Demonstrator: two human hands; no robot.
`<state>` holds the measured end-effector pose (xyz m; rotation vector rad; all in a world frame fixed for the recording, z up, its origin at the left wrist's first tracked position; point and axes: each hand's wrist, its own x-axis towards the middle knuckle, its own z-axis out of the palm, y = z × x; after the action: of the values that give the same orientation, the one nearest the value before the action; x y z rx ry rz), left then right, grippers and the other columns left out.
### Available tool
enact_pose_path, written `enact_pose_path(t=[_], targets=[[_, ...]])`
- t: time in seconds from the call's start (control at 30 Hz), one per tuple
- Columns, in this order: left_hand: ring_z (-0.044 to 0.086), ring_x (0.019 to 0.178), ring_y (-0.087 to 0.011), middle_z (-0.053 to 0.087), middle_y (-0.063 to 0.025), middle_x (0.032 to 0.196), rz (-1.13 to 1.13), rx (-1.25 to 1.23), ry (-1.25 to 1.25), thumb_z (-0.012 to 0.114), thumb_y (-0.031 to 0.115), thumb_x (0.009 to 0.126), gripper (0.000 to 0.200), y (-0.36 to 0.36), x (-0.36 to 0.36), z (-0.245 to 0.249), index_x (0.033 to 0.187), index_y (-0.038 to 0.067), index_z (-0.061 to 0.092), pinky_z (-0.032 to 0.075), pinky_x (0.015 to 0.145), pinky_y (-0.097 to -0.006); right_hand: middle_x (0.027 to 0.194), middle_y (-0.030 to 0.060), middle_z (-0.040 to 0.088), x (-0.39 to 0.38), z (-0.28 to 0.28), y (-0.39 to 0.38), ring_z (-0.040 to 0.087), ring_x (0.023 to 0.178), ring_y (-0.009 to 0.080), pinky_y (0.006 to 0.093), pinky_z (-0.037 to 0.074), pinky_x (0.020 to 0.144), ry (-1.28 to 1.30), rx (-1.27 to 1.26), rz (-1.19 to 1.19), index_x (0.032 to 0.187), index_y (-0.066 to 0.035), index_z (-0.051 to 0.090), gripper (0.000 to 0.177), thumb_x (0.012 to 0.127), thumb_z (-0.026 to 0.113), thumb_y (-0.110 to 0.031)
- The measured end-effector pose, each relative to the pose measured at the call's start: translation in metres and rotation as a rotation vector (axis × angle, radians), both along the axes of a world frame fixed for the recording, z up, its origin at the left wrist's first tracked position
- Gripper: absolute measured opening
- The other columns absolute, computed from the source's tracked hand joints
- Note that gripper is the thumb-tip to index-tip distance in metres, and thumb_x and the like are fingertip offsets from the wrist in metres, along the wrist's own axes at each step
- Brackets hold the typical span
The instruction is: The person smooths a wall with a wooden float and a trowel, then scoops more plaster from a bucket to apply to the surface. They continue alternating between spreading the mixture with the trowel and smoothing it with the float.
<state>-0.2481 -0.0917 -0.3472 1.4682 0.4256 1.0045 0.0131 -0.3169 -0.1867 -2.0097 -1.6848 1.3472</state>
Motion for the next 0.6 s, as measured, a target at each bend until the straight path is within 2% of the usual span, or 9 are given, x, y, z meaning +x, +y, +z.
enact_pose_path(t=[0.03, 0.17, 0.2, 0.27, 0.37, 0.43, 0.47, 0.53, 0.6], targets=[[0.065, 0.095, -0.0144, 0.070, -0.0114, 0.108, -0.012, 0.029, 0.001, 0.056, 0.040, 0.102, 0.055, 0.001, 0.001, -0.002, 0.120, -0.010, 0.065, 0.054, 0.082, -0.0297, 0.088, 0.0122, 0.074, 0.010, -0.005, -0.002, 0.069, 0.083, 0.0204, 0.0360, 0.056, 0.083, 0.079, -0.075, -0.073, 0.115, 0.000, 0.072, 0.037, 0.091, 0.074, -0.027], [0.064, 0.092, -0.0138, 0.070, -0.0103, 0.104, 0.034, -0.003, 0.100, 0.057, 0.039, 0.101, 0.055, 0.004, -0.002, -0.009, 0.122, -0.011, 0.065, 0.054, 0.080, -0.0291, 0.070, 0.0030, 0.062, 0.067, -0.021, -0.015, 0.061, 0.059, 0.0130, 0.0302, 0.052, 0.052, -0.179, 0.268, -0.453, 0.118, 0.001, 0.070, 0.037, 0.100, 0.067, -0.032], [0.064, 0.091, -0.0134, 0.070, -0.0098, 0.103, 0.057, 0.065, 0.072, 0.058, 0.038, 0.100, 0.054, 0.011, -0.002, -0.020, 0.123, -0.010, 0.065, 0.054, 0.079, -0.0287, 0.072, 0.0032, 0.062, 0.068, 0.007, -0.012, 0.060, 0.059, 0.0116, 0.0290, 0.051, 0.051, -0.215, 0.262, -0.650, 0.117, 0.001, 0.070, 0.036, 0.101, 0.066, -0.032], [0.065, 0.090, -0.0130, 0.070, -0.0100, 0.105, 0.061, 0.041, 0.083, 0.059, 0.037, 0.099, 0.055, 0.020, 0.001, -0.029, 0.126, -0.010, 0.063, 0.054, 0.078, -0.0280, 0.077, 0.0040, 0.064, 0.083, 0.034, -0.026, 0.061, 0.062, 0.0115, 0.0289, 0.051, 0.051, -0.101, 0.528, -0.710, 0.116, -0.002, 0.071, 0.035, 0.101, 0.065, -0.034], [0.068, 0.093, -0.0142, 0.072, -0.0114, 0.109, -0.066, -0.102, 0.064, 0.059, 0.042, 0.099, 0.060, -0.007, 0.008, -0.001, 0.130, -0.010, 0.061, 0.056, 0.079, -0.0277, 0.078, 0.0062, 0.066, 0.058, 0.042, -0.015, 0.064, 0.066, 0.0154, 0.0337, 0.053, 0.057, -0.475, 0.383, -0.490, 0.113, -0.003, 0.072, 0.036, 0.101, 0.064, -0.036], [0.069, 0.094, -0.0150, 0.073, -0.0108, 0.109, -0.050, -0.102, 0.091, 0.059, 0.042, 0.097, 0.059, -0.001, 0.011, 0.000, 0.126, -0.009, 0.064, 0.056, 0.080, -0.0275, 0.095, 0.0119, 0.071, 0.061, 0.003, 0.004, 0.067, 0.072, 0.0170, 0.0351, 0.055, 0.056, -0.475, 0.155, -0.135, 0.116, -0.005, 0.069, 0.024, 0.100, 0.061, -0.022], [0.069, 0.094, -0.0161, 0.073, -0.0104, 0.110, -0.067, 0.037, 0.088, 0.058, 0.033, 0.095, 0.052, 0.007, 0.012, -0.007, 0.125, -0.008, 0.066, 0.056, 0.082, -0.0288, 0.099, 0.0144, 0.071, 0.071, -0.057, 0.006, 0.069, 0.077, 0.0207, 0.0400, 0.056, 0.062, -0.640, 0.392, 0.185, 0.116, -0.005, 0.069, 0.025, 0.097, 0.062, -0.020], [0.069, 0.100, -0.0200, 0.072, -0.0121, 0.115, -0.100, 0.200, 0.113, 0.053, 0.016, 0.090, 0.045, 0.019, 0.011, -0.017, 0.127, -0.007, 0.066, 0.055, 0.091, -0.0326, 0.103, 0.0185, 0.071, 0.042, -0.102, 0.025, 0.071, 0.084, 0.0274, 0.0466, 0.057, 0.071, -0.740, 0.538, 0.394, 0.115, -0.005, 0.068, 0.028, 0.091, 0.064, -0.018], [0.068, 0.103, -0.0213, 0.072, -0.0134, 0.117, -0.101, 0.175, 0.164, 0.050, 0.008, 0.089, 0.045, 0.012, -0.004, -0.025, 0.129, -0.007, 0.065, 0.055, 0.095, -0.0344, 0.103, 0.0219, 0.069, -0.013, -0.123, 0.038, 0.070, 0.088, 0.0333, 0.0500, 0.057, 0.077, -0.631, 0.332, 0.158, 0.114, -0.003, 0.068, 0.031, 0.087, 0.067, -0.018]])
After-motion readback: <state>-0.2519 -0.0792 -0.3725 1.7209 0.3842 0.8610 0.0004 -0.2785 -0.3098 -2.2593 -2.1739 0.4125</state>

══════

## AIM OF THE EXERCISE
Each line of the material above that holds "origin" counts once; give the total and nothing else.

## REPLY
2